Aunque con Donald Trump y su diplomacia de patio escolar nunca se sabe, es probable que la renegociación del Tratado de Libre Comercio de América del Norte concluya en las próximas semanas. Es cierto que falta por desenredar la famosa “cláusula sunset” y el porcentaje de producción norteamericana en los automóviles (dos caprichos del equipo de Trump), pero el escenario de negociación ha cambiado para bien, sobre todo por una razón: la parte interesada en cerrar un trato en los próximos meses es, ahora, Estados Unidos. En los primeros seis meses del año, el horizonte de la elección del primero de julio apuró al equipo de negociación mexicano. Ahora, la urgencia recae en los trumpistas, que necesitan algo que presumir frente a sus votantes antes de las elecciones legislativas de noviembre, en las que llevan las de perder. Eso explica, me parece, el curioso tono entusiasta y apurado no solo de Donald Trump sino de otras voces de su equipo.

Esperemos que el equipo de negociación mexicano entienda a cabalidad las ventajas de este apremio y conceda solo aquello que mejore el tratado regional para México. Ojalá también evite, en la medida de lo posible, regalarle a Donald Trump una victoria política que no merece. Habrá que tener cuidado, por ejemplo, con hacer concesiones en materia migratoria que Trump pueda luego vender con su base electoral como una suerte de pago por el muro por otras vías. Si lo consiguen, los negociadores del gobierno de Peña Nieto (más el equipo de López Obrador, que se ha integrado recientemente de buena manera) habrá rescatado un acuerdo comercial fundamental para la economía mexicana y le habrá negado una victoria a un hombre que es, a todas luces, enemigo de México. Es el desenlace ideal.

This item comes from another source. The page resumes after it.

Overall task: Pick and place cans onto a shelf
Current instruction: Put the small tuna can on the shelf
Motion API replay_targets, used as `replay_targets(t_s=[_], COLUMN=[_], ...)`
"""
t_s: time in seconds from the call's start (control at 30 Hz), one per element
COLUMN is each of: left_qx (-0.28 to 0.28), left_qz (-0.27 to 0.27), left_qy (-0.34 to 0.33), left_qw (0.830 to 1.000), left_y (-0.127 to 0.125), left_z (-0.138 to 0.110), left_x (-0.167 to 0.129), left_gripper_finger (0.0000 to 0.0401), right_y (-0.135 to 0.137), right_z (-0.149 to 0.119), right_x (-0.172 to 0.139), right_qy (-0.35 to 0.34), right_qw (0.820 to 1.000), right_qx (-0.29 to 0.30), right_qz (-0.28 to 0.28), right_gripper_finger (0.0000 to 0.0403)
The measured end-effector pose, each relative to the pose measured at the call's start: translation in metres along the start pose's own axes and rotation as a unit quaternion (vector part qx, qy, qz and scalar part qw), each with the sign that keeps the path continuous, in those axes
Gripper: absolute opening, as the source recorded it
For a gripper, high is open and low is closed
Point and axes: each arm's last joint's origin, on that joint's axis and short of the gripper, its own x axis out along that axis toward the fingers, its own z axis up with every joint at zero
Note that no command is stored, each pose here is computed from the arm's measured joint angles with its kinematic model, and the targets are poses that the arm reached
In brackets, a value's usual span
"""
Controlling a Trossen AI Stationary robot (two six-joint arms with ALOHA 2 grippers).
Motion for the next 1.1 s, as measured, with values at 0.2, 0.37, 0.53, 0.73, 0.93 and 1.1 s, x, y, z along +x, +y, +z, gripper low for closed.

La mala noticia es que, una vez que concluya la larga batalla por rescatar el TLCAN, el gobierno mexicano tendrá que hacerse cargo de una agenda que, de una u otra manera, ha estado rehuyendo. Enrique Peña Nieto y su equipo se han concentrado casi por completo en resolver la amenaza que representa Trump para la agenda comercial bilateral. Desde el principio del gobierno de Trump, la meta central del gobierno saliente ha sido evitar que el chivo en cristalería de la Casa Blanca escalara la guerra comercial y, en un exabrupto, diera por terminado el TLCAN. Para lograrlo, Peña Nieto se concentró en la negociación y dejó de lado las consideraciones sobre las secuelas sociales y culturales del nativismo de Trump en la vida de millones de mexicanos en Estados Unidos: mientras no se salga del TLCAN, que despotrique y pisotee lo que quiera.

El problema, claro, es que muerto el perro —o renegociado el TLCAN— no se acaba la rabia.

Para proteger el TLCAN, Enrique Peña Nieto evitó enfrentar con fuerza a Trump en el resto de la agenda bilateral, incluido el maltrato aberrante a la comunidad mexicana en Estados Unidos. Con el renovado acuerdo comercial ya en el archivo, el gobierno de Andrés Manuel López Obrador no podrá darse el mismo lujo y tendrá qué decidir cómo manejará las nuevas prioridades de la relación. A juzgar por la carta con la que pretendió abrir su diálogo con Trump, López Obrador quiere que el tema del desarrollo regional marque la pauta. Es improbable que así sea. La agenda nativista no pasa por la construcción de naciones sino por la concentración en los intereses propios; se basa en la exclusión, no en la inclusión. No apoya ni rescata al otro: lo usa y lo rechaza. El centro del discurso trumpista, sobre todo rumbo a la elección presidencial del 2020, estará en la seguridad fronteriza, el combate a la migración centroamericana y el fortalecimiento de la maquinaria de deportación que ha hundido a la comunidad mexicana en Estados Unidos en el más abyecto terror. El próximo gobierno no podrá rehuir la confrontación diplomática en ninguno de estos asuntos.

No se trata de querer “pleito con Trump”, como sugirió López Obrador hace unos días después de que un coro de reporteros le preguntara por las últimas declaraciones del presidente de Estados Unidos. Se trata, eso sí, de exigir el respeto que el presidente electo de México prometió en campaña. Respeto en la práctica, no en abstracto. Respeto que no confunda la prudencia con silencio apocado. Respeto que alivie —sí, caray, de manera medible— la angustia de millones de mexicanos en Estados Unidos y decenas de miles de centroamericanos que cruzan el país. Respeto que no siempre pasará, por cierto, por el halago mutuo. Como buen megalómano, a Donald Trump le place la aquiescencia. Es amigo de quien le da la razón. Cuando ocurre lo contrario, se le agota la buena fe. Ni modo: cuando se trata de migración y seguridad, habrá que confrontarlo, dialogando sin miedo y con firmeza. Será un asunto de dignidad, palabra que le es tan familiar al presidente electo de México.